* _THE TASK_
Determine the number of lines in the data that include the word "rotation", and write only that number.

* _RECORDED INFORMATION_

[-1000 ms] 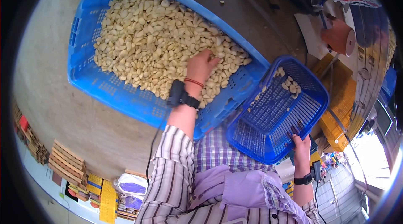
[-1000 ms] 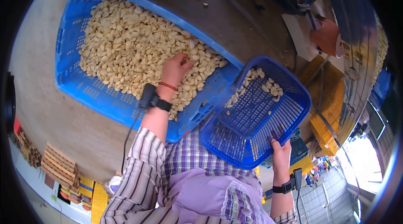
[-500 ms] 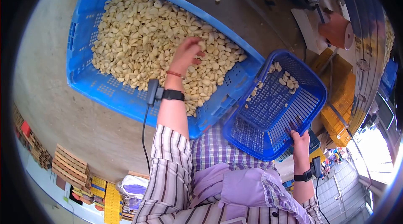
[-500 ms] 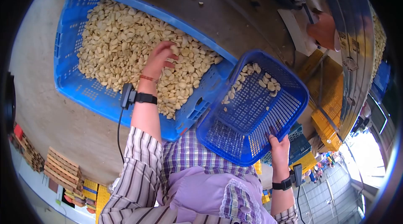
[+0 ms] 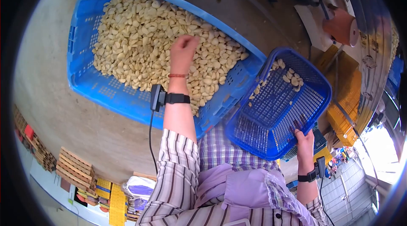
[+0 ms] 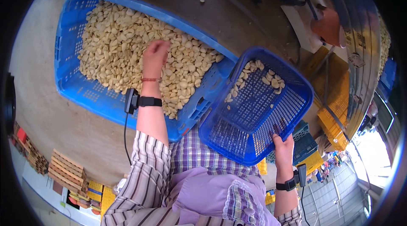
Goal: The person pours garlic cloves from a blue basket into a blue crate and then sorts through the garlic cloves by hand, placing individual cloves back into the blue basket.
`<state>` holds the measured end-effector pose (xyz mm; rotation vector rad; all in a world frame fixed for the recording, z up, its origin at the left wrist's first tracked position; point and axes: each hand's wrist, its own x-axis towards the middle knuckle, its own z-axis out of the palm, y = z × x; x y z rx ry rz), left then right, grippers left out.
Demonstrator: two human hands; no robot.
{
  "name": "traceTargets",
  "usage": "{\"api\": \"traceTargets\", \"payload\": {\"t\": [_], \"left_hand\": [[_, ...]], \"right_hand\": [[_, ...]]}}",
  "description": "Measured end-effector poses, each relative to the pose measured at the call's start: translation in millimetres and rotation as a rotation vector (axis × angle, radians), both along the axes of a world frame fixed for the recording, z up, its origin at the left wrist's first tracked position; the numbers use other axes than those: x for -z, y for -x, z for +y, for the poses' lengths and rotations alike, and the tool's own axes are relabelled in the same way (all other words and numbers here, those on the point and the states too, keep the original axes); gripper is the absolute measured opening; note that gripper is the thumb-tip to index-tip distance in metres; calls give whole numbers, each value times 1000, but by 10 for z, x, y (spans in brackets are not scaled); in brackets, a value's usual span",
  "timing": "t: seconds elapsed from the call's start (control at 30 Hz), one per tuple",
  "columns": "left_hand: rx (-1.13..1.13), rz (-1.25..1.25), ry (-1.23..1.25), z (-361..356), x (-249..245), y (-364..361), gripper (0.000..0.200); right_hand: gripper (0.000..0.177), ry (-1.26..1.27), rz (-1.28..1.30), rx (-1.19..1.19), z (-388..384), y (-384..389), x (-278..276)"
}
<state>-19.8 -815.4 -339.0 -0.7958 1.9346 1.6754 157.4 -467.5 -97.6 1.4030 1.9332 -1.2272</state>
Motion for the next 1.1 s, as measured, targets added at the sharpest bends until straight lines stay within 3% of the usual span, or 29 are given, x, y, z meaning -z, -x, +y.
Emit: {"api": "traceTargets", "payload": {"t": [0.03,0.07,0.13,0.2,0.3,0.37,0.4,0.47,0.53,0.6,0.67,0.73,0.87,0.93,1.07,1.1], "left_hand": [[224,166,188,50,45,-23,17],[223,164,193,142,57,-59,17],[560,207,689,319,84,-101,17],[607,151,694,347,119,-65,19],[488,181,584,194,162,-119,23],[-12,-25,-255,-38,139,-137,23],[-8,-27,-259,-89,97,-187,23],[-358,119,-694,-199,-154,-246,27],[-367,133,-740,-250,-168,-275,26],[151,96,111,-99,-207,-228,23],[272,221,249,172,-39,-235,32],[675,189,650,428,15,-178,35],[649,134,631,465,11,-78,37],[397,23,301,408,2,-48,36],[509,82,397,364,166,7,37],[372,1,153,321,188,10,36]], "right_hand": [[41,6,-2,-1,8,-8,8],[41,1,-15,-9,23,-15,15],[41,-5,-26,-16,29,-4,19],[41,14,-14,19,14,18,-3],[41,24,9,2,51,-33,21],[41,16,19,-11,32,-10,18],[42,6,22,-23,28,-16,6],[42,2,16,-23,31,-27,9],[41,8,14,-26,28,-30,38],[41,24,7,17,45,-42,52],[41,32,13,22,57,-63,68],[41,35,19,28,66,-71,74],[42,38,-6,13,49,-71,42],[41,43,-7,24,37,-58,75],[40,15,-3,33,70,-97,112],[40,17,-13,45,83,-89,113]]}}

* _ANSWER FOR THIS EXERCISE_
2